Chinese authorities announced on Thursday that they have arrested about 2,000 people and closed down approximately 5,000 companies, in a campaign to ensure food security, launched in April, after a series of food scandals.
About six million manufacturing and distribution sites were inspected during the campaign, it said in a statement of the Committee on Food Security, adding that those found guilty will be dealt with harshly.
China promised, in September 2010, a strict application of the death penalty to those convicted of most serious crimes against food security.
The country was faced frequently with scandals in the food sector. Recent scandals have were pointing to recycled cooking oil, eggs dyed with harmful colors, carcinogenic mushrooms, counterfeit tofu (soybean paste) or altered wine.
Authorities were notified, in April, of the presence of the clenbuterol substance in pork meat, an anabolic that reduce the volume of fat for muscle, after they discovered the traditional Chinese food dishes prepared by steam stained with chemicals.

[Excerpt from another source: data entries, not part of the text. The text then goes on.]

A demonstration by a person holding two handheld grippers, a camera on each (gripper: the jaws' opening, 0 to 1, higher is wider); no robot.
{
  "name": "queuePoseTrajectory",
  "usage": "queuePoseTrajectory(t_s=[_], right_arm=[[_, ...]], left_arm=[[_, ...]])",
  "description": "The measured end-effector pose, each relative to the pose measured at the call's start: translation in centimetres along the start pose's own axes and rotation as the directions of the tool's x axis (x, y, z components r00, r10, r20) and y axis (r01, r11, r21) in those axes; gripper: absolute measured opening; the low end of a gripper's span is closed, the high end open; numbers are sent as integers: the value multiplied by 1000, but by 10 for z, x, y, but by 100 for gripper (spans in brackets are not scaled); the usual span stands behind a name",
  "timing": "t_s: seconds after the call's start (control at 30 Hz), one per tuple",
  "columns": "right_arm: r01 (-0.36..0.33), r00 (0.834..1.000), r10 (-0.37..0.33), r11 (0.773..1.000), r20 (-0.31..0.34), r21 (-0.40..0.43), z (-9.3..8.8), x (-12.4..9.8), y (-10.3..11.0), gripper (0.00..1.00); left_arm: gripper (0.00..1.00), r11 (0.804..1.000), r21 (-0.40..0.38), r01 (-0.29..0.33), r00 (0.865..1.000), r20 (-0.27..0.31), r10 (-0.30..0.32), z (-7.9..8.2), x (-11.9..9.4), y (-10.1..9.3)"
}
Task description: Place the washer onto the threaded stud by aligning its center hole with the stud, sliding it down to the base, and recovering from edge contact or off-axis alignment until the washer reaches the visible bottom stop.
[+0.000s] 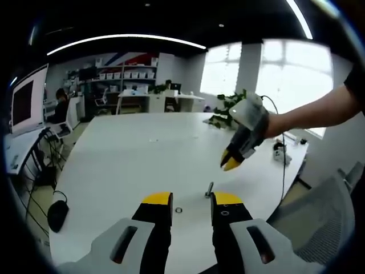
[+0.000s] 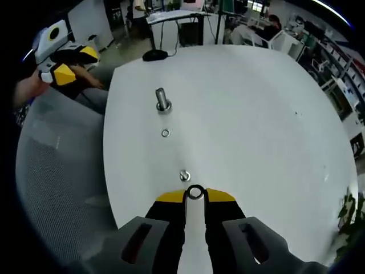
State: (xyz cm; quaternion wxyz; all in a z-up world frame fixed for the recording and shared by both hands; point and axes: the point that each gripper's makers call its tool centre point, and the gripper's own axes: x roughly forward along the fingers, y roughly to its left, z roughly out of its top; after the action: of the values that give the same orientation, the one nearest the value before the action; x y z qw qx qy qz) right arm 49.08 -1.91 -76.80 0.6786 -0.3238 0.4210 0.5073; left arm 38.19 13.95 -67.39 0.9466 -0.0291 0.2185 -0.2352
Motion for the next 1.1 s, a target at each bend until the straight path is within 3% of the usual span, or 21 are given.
queuePoseTrajectory(t_s=[0.43,0.63,1.1], right_arm=[[-27,1000,27,999,3,-36,12,14,9,13],[-39,999,38,995,-21,-88,13,24,18,13],[-44,996,33,990,-79,-134,6,43,17,13]], left_arm=[[24,1000,-9,-4,1000,0,4,0,-1,1],[24,1000,-3,-3,1000,-8,3,-2,0,1],[24,1000,-5,-3,1000,-18,3,-4,1,2]])
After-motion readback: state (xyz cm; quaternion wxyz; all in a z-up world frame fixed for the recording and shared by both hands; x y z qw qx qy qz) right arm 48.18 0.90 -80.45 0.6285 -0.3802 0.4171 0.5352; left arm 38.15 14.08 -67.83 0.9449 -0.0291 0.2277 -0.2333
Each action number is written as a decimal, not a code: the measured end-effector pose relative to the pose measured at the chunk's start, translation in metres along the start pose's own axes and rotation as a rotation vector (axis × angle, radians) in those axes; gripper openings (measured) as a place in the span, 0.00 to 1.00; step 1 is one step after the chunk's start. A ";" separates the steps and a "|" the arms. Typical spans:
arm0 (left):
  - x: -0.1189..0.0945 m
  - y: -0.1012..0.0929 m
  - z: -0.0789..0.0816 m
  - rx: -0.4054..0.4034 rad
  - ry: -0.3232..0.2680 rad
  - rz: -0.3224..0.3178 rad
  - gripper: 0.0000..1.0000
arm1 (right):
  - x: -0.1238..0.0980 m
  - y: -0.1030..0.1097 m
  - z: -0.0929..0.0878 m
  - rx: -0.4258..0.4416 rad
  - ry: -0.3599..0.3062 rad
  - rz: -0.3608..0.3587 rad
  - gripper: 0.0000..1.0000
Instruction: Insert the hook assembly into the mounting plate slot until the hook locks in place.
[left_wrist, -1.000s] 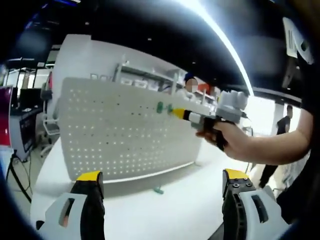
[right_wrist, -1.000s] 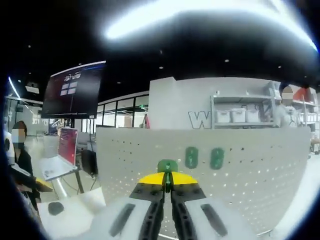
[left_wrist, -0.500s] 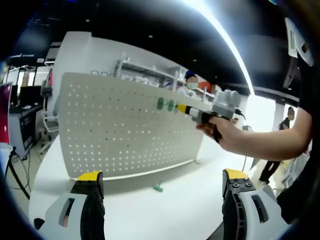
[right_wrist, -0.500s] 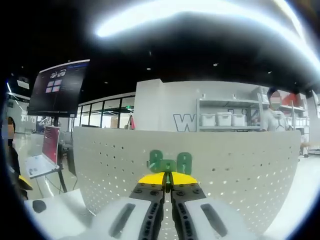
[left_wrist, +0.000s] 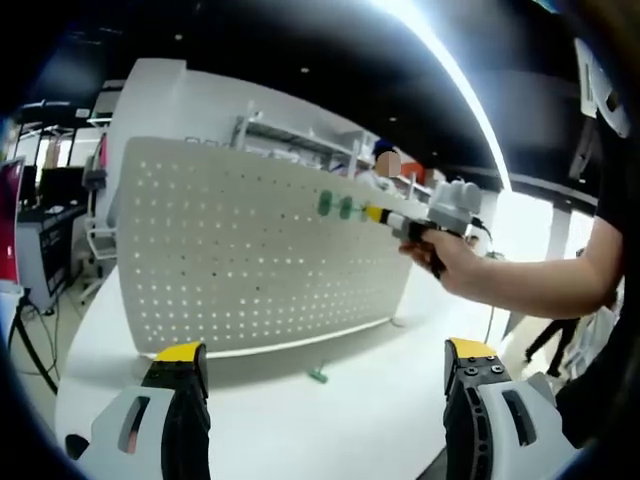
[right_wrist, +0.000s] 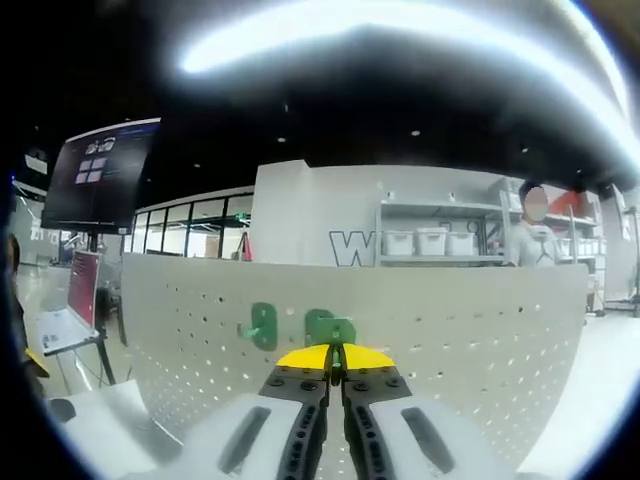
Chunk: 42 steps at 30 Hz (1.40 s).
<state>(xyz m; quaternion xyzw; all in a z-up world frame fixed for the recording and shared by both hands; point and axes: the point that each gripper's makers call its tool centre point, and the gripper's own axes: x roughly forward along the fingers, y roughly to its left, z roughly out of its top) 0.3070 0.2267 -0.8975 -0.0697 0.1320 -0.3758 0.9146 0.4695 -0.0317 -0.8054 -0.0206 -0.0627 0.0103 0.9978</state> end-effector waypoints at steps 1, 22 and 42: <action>0.001 0.000 0.000 0.000 -0.001 -0.002 0.99 | 0.000 -0.002 0.000 -0.002 -0.002 -0.003 0.00; 0.005 0.004 -0.003 0.001 0.019 -0.007 0.99 | 0.020 -0.030 0.004 0.012 -0.009 -0.084 0.00; -0.007 0.016 0.005 -0.005 -0.011 0.032 0.99 | 0.026 -0.033 -0.005 0.037 -0.026 -0.119 0.00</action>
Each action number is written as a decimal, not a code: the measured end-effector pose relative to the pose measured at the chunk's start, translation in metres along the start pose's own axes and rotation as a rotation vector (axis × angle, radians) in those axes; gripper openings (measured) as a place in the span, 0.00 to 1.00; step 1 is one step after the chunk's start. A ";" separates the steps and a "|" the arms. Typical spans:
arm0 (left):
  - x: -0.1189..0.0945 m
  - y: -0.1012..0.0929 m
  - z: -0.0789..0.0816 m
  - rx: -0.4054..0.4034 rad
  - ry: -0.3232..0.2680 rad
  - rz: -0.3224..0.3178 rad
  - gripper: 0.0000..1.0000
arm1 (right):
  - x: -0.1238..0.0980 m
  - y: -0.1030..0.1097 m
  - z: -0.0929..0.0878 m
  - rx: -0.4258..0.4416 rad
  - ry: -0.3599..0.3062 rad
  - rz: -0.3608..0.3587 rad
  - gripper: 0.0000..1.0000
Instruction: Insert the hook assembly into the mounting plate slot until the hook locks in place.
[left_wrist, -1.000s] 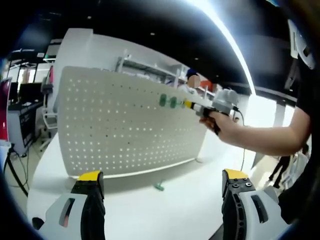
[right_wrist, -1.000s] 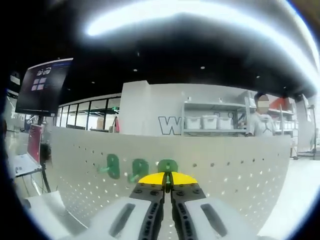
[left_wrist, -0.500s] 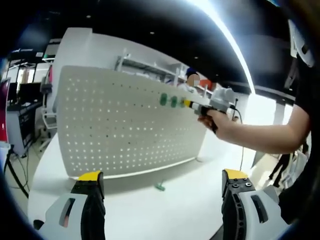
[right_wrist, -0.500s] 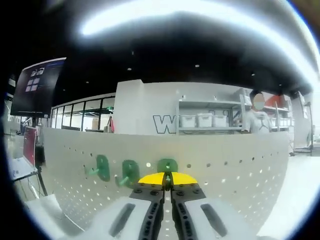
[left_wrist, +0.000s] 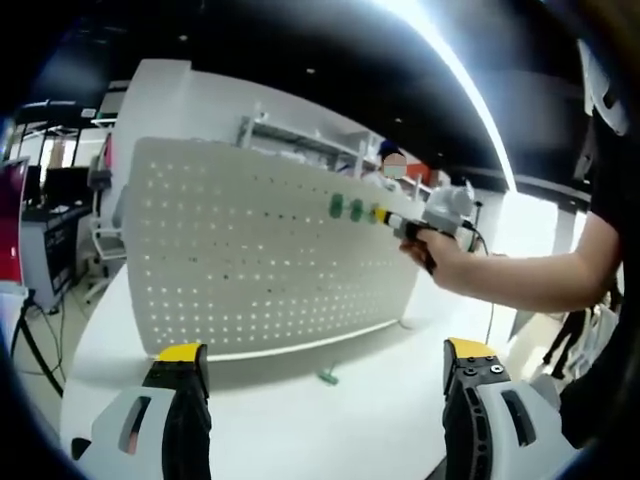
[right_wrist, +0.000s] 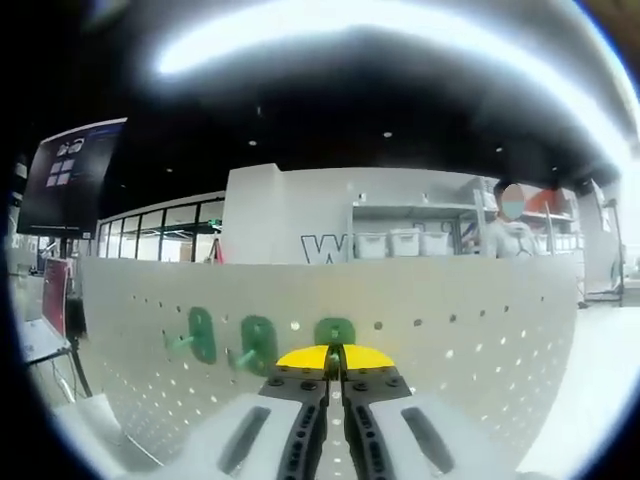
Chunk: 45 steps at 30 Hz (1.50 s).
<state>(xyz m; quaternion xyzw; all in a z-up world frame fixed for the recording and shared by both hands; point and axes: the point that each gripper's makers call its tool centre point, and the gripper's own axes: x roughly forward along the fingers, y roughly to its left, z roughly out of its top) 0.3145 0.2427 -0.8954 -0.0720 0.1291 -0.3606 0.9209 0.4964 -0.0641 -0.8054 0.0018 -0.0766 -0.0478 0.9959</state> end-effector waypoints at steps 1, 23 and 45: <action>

Pork meat, which contained so many bacteria that it became fluorescent in the dark was found, but also carcinogenic soy with nitrates and rice contaminated with heavy metals. Add to this the large amount of rice noodles made from rotten grains, sold with additives containing potential carcinogens.
The most resounding scandal remains the one of milk contaminated with melamine, which in 2008 caused the death of six children and illness of other 300,000.
Twenty-one people were prosecuted for involvement in this. Two were sentenced to death and executed.